How to Encode Domain Information in Relation Classification
Elisa Bassignana, Viggo Unmack Gascou, Frida Nøhr Laustsen, Gustav Kristensen, Marie Haahr Petersen, Rob van der Goot, Barbara Plank
TL;DR
This work tackles the challenge of domain-specific relation classification by exploring multi-domain training with explicit domain encoding. It introduces CrossRE 2.0 to balance data across six domains and compares three encoding strategies: dataset embeddings, special domain markers, and domain-aware entity types. The study finds that simple domain markers outperform other methods, yielding a Macro-F1 gain of over $2$ points on average, particularly improving domain-dependent relations, while many labels with stable cross-domain interpretations benefit less.
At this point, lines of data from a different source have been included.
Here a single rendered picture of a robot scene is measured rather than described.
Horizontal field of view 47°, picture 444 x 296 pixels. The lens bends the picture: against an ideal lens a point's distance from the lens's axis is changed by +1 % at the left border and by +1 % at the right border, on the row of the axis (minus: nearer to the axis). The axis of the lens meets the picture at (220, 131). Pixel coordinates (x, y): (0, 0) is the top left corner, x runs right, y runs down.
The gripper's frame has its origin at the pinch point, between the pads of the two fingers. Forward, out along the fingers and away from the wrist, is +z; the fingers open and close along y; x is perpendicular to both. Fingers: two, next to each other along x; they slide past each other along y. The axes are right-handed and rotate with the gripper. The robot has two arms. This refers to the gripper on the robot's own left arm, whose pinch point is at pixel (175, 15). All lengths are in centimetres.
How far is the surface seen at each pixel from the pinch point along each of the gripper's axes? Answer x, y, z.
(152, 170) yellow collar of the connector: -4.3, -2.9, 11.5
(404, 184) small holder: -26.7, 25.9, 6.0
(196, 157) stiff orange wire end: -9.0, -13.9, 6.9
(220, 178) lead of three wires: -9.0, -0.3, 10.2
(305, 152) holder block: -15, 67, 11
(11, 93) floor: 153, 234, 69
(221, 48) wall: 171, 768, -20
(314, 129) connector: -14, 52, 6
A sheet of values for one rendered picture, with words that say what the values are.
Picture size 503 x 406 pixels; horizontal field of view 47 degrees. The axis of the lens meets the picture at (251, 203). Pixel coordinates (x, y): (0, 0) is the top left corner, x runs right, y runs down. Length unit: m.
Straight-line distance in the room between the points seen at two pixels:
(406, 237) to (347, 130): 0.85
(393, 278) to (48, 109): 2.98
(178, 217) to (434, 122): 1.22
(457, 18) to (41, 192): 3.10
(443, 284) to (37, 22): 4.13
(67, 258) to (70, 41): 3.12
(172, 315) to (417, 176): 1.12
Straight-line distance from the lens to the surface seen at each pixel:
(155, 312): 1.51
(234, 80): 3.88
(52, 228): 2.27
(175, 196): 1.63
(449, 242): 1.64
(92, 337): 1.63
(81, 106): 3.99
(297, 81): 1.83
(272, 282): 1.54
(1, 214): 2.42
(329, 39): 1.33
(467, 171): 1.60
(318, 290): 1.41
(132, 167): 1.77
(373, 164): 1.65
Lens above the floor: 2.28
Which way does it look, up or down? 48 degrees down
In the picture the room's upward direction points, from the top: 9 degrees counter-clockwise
Overall, the results demonstrate that domain-aware input conditioning can significantly enhance cross-domain RC performance and offer a practical path for leveraging heterogeneous data sources. The CrossRE 2.0 extension and analysis provide a valuable benchmark and insight into how domain signals influence RC across domains.
Abstract
Current language models require a lot of training data to obtain high performance. For Relation Classification (RC), many datasets are domain-specific, so combining datasets to obtain better performance is non-trivial. We explore a multi-domain training setup for RC, and attempt to improve performance by encoding domain information. Our proposed models improve > 2 Macro-F1 against the baseline setup, and our analysis reveals that not all the labels benefit the same: The classes which occupy a similar space across domains (i.e., their interpretation is close across them, for example "physical") benefit the least, while domain-dependent relations (e.g., "part-of'') improve the most when encoding domain information.